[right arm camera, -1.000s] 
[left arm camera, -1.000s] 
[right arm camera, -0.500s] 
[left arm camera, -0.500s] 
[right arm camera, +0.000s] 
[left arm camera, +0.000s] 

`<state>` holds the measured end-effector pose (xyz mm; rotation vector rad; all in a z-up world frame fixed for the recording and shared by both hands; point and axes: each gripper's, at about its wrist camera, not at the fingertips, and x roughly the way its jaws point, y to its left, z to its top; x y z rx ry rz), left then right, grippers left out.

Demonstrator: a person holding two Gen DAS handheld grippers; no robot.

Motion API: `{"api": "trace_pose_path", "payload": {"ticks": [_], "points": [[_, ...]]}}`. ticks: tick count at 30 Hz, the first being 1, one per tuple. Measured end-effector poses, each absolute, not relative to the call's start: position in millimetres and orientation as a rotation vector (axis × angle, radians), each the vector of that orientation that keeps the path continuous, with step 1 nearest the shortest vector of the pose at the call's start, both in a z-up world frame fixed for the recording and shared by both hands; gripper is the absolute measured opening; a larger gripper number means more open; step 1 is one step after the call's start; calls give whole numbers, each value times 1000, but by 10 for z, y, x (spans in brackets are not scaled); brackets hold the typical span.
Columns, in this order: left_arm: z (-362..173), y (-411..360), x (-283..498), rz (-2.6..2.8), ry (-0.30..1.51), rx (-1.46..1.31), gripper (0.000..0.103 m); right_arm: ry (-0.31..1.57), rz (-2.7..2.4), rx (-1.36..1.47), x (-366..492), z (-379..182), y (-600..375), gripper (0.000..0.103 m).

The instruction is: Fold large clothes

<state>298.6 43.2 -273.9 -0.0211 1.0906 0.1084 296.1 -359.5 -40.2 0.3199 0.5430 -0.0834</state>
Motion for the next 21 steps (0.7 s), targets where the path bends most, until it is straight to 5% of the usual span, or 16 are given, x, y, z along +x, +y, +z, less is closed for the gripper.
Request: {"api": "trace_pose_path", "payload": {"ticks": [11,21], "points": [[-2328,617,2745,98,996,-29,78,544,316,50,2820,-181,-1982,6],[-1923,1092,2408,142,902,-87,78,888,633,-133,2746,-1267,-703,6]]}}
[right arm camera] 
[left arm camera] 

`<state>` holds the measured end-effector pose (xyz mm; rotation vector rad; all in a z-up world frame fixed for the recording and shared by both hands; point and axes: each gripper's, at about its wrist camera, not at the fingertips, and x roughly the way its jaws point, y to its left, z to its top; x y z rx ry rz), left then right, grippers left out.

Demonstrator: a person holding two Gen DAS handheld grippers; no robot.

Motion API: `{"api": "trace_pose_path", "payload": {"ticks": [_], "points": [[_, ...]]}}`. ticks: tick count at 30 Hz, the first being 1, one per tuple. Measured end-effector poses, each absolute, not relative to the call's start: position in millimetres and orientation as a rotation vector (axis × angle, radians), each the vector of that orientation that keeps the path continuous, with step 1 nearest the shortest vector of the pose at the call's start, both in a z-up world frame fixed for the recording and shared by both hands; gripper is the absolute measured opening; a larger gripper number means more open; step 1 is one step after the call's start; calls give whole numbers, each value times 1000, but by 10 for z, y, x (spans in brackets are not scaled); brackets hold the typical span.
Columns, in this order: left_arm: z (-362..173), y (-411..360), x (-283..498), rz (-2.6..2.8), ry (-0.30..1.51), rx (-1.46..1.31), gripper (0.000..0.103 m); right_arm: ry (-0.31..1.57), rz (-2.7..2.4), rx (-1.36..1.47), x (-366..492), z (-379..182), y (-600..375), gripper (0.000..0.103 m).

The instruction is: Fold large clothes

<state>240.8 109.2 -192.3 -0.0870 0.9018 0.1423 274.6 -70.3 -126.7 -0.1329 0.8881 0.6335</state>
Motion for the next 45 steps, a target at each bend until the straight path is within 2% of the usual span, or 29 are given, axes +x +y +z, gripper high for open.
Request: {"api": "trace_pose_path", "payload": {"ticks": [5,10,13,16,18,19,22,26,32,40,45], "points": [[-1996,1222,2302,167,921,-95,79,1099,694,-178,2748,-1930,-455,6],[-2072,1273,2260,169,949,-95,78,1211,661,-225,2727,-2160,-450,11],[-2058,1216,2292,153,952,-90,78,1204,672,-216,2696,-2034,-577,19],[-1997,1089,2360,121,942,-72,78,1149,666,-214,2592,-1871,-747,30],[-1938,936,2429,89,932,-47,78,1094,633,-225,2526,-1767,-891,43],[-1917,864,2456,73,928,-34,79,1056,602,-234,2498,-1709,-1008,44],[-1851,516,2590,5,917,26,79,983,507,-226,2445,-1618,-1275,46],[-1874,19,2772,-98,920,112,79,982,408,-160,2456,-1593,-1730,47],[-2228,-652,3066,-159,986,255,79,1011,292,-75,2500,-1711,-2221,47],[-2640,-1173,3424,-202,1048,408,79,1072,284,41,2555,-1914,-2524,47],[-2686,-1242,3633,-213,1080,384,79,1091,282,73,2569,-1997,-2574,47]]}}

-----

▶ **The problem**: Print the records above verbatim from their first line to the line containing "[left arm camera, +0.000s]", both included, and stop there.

▶ **Output for this exercise**:
[right arm camera, -1.000s] 
[left arm camera, -1.000s] 
[right arm camera, -0.500s] 
[left arm camera, -0.500s] 
[right arm camera, +0.000s] 
[left arm camera, +0.000s] 

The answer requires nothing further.